Exactly. Often sites say "use Google's Authenticator" but in my experience that has never actually meant that you can only use that - any will do. I use FreeOTP+ (only the + version has import/ export).
-
@LoudLemur You don't have to associate your phone number. I use a Yubikey with my Github account, and for TOTP it's just an AuthN app.
You should look up "decentralized identity", "self-sovereign identity", and "verifiable claims" - both are tied in with digital ID and their proponents are explicitly working on them to improve privacy and reduce dependency to have an online identity requiring staying in the good graces of companies like Google or Facebook. Most of the interactions you mention are already ones that require a physical credential, including 'health' certification - I have my vaccine records since birth in a booklet which we would present when applying for visas to certain countries - so I'm not sure why a digital version would inherently be more problematic. A digital identity means that you can allow sharing only the information necessary for a transaction and nothing more (i.e, your digital ID shows your picture and a box that says "legal drinking age" to the bouncer or bartender - not your address, birthday, name, etc.)
-
@LoudLemur said in Microsoft :: Github mandating 2FA - What will you do?:
The 2FA that uses OTP like some of the applications on Cloudron is rather pleasant though. No need for a 'phone'.

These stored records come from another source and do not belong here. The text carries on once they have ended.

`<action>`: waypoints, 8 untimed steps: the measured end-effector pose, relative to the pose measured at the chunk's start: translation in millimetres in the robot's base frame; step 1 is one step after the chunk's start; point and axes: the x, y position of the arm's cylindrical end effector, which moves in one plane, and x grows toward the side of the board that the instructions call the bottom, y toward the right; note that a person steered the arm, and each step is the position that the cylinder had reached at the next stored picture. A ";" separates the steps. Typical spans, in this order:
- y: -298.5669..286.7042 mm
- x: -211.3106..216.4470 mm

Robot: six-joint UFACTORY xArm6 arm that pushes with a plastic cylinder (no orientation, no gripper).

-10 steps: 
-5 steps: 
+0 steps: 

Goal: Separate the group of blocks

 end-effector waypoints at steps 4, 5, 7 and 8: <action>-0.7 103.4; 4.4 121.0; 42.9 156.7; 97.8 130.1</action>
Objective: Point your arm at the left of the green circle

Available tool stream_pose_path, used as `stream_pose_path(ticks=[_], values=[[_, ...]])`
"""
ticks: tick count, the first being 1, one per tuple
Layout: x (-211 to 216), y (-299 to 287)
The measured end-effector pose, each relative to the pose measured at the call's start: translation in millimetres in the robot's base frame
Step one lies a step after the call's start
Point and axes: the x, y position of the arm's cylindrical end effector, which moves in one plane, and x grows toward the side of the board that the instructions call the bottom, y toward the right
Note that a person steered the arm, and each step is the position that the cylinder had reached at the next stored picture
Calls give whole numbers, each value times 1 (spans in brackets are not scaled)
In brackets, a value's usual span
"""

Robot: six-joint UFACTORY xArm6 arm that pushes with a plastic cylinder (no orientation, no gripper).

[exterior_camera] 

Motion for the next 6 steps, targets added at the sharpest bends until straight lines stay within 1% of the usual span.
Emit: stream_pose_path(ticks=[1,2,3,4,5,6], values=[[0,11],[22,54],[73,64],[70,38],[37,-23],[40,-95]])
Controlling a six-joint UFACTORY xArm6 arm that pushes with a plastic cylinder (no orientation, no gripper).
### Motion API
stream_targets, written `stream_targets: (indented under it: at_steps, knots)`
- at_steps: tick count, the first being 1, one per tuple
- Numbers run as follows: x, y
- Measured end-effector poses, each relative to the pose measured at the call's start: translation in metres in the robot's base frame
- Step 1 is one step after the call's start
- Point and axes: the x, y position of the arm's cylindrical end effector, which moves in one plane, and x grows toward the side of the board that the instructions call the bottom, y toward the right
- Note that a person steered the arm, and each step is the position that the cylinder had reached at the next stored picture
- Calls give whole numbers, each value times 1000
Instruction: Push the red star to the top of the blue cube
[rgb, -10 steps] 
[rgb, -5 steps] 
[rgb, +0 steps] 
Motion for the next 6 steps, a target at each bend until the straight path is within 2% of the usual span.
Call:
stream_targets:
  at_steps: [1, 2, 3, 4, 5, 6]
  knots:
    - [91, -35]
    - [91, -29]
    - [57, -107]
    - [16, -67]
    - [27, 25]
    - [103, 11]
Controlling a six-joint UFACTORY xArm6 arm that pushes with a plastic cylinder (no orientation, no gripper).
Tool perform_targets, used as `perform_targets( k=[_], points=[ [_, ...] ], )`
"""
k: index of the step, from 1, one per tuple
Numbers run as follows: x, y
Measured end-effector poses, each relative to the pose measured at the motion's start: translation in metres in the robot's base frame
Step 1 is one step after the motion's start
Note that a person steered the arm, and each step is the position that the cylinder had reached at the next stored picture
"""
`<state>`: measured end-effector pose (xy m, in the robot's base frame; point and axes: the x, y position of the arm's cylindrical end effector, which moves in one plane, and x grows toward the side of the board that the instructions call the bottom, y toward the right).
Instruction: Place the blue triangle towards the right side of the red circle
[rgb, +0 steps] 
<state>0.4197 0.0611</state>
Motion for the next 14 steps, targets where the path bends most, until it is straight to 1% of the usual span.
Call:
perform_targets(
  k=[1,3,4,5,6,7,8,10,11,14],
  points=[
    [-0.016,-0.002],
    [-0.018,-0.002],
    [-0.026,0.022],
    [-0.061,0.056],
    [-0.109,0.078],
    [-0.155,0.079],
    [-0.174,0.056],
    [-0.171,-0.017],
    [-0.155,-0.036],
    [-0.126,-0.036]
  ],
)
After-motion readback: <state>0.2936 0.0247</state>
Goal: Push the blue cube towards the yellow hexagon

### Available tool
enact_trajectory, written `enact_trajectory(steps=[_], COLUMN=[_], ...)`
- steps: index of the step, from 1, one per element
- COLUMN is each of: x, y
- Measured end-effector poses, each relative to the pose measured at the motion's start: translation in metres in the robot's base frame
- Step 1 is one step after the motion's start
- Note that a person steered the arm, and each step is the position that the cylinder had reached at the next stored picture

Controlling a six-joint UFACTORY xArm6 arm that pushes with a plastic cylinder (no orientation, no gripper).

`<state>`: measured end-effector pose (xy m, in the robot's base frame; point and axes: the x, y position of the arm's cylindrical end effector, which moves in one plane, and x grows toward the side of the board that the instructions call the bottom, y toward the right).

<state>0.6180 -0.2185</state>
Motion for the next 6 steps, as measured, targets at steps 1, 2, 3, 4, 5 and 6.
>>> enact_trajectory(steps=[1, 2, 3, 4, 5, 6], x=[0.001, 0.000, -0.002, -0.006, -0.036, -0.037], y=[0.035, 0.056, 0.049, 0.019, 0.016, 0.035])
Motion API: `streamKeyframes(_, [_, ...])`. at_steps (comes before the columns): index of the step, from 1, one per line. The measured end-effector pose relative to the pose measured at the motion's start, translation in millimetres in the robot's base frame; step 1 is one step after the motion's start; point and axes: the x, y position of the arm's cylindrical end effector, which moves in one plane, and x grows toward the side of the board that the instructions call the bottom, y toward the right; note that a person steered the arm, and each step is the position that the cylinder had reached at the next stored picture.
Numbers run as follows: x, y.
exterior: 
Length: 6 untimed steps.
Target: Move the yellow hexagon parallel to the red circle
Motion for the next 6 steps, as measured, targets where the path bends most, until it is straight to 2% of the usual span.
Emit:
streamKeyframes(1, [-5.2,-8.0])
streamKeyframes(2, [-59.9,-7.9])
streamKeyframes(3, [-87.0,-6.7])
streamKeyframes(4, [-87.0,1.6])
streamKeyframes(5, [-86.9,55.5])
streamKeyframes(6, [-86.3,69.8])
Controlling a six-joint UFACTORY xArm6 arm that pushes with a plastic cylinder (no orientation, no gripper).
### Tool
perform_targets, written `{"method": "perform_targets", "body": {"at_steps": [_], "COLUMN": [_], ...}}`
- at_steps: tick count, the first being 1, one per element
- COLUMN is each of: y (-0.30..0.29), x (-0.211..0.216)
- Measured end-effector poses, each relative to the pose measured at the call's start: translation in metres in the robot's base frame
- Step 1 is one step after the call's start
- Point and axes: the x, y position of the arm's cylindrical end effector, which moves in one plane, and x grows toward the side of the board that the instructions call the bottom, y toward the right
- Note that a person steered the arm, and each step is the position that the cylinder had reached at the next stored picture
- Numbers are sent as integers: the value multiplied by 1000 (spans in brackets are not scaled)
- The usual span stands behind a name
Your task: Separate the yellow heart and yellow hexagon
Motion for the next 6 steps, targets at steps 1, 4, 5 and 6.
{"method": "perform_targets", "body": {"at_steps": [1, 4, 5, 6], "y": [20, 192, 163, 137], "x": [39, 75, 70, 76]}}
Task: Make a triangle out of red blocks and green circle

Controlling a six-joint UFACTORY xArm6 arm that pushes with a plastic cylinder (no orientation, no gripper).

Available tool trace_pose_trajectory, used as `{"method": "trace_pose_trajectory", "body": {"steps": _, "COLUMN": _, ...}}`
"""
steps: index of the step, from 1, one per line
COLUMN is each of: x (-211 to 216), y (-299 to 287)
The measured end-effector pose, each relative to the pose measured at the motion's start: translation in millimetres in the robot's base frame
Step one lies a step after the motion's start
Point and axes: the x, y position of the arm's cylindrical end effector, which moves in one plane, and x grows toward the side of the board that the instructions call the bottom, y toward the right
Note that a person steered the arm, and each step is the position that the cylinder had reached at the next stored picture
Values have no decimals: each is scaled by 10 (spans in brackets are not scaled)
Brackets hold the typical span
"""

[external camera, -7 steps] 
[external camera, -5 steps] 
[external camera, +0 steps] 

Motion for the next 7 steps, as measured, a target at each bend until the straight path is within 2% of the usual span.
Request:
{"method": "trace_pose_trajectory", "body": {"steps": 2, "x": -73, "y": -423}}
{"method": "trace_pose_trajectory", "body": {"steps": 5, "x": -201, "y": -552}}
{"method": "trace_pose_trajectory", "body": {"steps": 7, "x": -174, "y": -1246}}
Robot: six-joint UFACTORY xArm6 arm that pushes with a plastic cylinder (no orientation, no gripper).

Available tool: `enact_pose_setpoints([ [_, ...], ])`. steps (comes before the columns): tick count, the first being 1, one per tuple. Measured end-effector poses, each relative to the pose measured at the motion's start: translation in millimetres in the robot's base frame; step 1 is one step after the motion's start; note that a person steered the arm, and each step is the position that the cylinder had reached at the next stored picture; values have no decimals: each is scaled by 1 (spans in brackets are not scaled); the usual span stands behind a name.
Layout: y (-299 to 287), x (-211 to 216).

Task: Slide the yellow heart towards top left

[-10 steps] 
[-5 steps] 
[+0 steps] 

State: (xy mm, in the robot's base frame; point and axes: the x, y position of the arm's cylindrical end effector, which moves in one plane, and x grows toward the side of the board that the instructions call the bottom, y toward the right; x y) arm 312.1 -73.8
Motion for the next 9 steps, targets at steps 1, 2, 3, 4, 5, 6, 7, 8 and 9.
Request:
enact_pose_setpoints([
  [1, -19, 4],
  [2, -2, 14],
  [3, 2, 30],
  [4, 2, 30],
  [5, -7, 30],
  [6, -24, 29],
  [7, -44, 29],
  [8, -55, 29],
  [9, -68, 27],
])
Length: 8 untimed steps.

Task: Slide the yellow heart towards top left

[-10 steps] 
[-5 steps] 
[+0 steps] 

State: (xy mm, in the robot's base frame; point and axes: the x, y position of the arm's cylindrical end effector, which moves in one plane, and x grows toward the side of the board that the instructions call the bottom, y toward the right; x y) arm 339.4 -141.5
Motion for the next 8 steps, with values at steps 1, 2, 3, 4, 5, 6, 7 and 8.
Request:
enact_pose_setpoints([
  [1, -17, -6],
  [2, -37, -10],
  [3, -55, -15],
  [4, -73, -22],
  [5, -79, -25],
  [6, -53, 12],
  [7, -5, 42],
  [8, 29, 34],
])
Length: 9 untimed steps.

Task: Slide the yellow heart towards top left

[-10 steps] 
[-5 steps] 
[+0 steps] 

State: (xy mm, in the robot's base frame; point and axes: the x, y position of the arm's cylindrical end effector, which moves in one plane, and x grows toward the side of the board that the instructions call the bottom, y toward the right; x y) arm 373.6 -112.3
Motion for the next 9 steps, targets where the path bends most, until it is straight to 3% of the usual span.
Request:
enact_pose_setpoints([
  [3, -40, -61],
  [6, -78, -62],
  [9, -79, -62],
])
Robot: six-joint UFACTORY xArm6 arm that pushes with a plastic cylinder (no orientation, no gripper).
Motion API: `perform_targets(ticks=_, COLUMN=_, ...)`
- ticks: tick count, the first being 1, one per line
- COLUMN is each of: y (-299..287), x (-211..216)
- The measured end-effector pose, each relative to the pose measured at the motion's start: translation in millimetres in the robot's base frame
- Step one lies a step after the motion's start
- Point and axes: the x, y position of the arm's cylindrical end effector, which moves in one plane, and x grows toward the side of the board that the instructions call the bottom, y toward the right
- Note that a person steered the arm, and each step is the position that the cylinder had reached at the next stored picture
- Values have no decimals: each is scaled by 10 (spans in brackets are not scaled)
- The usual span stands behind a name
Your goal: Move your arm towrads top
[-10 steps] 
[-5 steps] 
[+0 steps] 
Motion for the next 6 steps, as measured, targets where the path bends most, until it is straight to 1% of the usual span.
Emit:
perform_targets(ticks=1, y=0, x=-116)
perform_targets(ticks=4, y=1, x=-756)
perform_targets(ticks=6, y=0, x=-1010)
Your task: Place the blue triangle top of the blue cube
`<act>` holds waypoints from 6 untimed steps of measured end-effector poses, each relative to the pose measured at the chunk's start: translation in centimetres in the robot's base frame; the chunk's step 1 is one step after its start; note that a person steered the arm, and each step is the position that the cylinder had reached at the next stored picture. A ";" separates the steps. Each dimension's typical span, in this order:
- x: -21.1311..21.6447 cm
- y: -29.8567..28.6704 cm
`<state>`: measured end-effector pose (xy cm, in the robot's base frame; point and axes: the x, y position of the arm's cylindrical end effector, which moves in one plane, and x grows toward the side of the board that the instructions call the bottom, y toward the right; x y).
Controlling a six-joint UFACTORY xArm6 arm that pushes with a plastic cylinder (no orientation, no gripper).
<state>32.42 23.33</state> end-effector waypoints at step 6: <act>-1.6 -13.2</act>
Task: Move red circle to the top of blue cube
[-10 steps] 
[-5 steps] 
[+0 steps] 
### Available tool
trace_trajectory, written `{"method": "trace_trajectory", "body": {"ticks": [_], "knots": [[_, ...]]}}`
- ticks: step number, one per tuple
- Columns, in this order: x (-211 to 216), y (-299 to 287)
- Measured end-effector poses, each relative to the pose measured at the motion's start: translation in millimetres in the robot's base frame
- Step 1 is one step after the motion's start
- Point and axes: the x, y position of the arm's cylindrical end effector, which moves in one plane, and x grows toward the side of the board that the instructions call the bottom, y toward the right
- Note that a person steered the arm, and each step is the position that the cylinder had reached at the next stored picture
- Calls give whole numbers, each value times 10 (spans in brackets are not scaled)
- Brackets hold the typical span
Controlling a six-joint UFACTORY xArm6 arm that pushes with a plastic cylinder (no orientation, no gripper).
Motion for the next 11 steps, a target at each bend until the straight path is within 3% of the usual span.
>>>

I recommend this one Aegis Free and Open Source and available from F-Droid.
-
@robi said in Microsoft :: Github mandating 2FA - What will you do?:
IMO they will lose a lot of people following these restrictions.
Why do you think so? 2FA is actually something VERY secure. So much, that I'd have time to figure out how to pierce such protection. It might be F....ng hard!
The intentions behind it are less than honorable.
It's always the case with microsh.t in all they do anyway, however 2FA with TOTP will not identify you personally and it's powerful.